[Dataset records]
-=-=-=-=-

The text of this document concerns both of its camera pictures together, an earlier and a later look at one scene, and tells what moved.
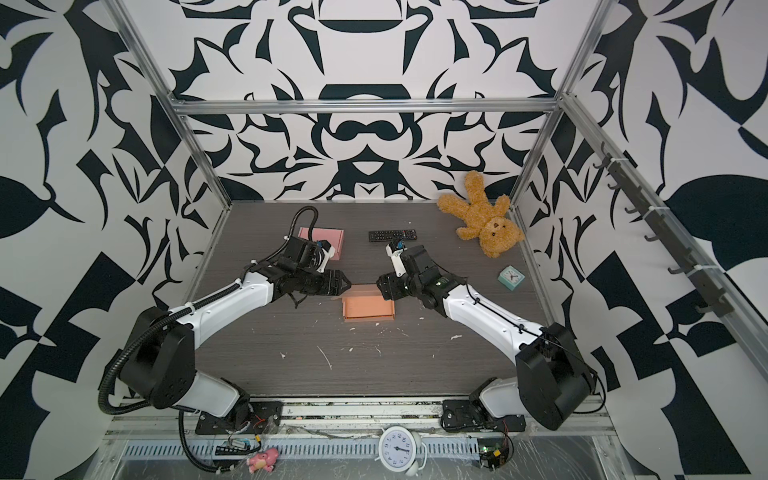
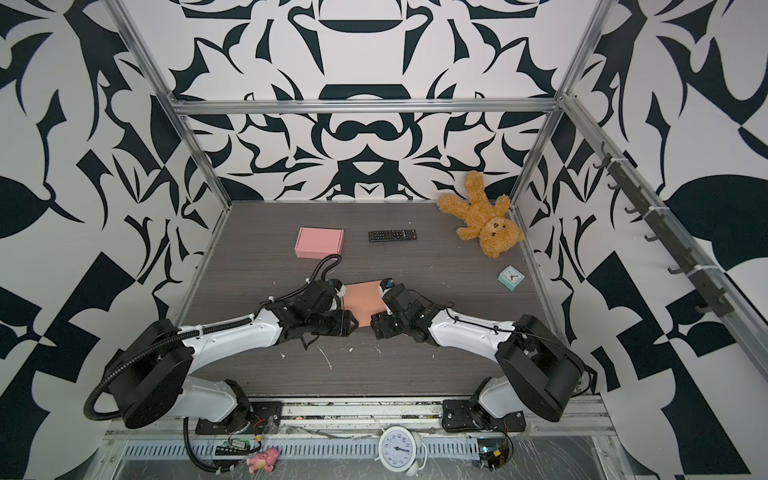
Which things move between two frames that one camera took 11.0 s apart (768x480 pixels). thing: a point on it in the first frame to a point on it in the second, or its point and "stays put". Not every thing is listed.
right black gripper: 390,282 to 380,322
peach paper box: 364,302 stays put
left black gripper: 335,282 to 344,321
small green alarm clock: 511,277 stays put
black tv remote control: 388,235 stays put
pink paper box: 334,236 stays put

-=-=-=-=-

WORK ORDER |
Set the pictures aside and reproduce the data above exactly.

EXERCISE RESULT |
The text of this document concerns both of its camera pictures together, an earlier and a later look at one scene, and tells what moved.
Which things move between two frames that one camera took 11.0 s apart (768x480 pixels). thing: a point on it in the first frame to a point on it in the second, or its point and "stays put". Not every thing is listed.
right black gripper: 390,282 to 380,322
peach paper box: 364,302 stays put
left black gripper: 335,282 to 344,321
small green alarm clock: 511,277 stays put
black tv remote control: 388,235 stays put
pink paper box: 334,236 stays put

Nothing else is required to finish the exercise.